After all, while Justice Solberg made an effort to establish the right to privacy as equal to other human rights, in practice we vote with our fingers and are willing to receive the benefits of technological services at the expense of our privacy. We demonstrate in every way that we are not interested in leaving any area in which our activity is not documented and that we prefer the advantages of having almost all of our actions measured and monitored.

And here perhaps we can see an innovation in the ruling—although it is not clear whether it was intended by its author—which perhaps will actually make the ruling worthy of being studied in law schools this year. In paragraph 159, Justice Solberg addresses the question: To what extent does consent to a violation of privacy constitute a sweeping and final exemption from later claims? In other words: Can we change our minds after we have given consent to having our privacy violated? He writes:

"Although it seems that the principles of contract law apply to the element of ‘consent,’ the laws of privacy protection raise a dilemma that cannot always be resolved with the help of contract law. For example, a person who gives consent might retract his consent, while the basic principle in contract law demands enforcement of the commitment. In our opinion, however, this remedy is not necessarily appropriate in a case of retracting consent to forfeit the right to privacy. The personal nature of the consent to give up the right to privacy and the elevation of the right to privacy to the level of a basic right require the interpreter of the law to use additional tools for examining the ‘consent,’ beyond the laws of contracts. In our opinion, when a person retracts his consent to give up his right to privacy, the usual laws of enforcement should not be applied toward him and information that compromises his privacy should not be published based on his earlier consent. A person should be allowed to retract this relinquishment of his right to privacy, particularly in circumstances involving intimate information; in return, for the party that relied of the surrender of privacy should receive financial compensation if he or she suffers damage because of the retraction."

One may argue that there is no defense more explicit than the giving of free consent to a violation of privacy, especially in the case of traditional media. Imagine if the subjects of interviews were to retract their consent to a revealing interview once they saw the negative responses to that interview, or if central figures in biographies who had assisted in the writing of the book were to change their minds after unflattering aspects of their own personalities were also revealed. Similarly, imagine what would happen if people who willingly participated in articles, documentary films, or television and radio programs would withdraw their consent after the fact, even if they had not been misled at the outset.

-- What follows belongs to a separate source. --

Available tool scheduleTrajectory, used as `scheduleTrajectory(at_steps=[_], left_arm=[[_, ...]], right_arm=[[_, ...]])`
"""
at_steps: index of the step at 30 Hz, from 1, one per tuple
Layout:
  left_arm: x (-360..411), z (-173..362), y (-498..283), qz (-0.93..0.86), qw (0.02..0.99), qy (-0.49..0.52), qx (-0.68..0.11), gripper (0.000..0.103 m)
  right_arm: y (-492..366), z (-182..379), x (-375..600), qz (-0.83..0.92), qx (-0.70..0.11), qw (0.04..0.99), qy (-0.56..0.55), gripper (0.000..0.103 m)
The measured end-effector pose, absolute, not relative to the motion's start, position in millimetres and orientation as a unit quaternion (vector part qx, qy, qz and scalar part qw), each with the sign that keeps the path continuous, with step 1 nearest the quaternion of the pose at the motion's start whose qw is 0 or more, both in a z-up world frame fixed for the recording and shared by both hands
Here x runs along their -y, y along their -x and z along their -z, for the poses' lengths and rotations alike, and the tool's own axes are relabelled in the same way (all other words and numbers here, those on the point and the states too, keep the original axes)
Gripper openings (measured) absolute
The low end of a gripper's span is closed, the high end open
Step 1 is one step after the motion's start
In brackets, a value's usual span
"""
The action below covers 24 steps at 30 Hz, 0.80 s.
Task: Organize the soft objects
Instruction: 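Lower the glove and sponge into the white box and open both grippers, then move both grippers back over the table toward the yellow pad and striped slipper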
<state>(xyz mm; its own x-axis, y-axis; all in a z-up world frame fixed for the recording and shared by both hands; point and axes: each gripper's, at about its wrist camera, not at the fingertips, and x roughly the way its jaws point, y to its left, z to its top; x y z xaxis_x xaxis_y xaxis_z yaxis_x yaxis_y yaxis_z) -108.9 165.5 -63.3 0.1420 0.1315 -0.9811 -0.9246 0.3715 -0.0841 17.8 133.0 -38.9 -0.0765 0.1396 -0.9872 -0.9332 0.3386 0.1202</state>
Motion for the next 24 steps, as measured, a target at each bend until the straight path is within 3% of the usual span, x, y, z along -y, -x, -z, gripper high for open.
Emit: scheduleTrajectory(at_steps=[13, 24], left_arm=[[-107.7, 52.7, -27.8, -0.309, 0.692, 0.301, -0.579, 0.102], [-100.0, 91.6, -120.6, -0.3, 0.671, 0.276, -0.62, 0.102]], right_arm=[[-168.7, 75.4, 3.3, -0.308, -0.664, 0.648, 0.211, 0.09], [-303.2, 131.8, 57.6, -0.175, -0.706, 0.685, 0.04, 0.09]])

But the interesting question at hand is what will happen when I agree to the terms of use of a software program or an application that violates my privacy, but later regret it. Is it possible to think that the viewpoint voiced by Justice Solberg—which sees the right to privacy as a constitutional right that can be read into a contract and thus change its directives—would enable the establishment of "a right to digital forgetting" or a right to regain control of private information that was initially collected with consent but that I do not want people to be able to use at the present time? This is an interesting question.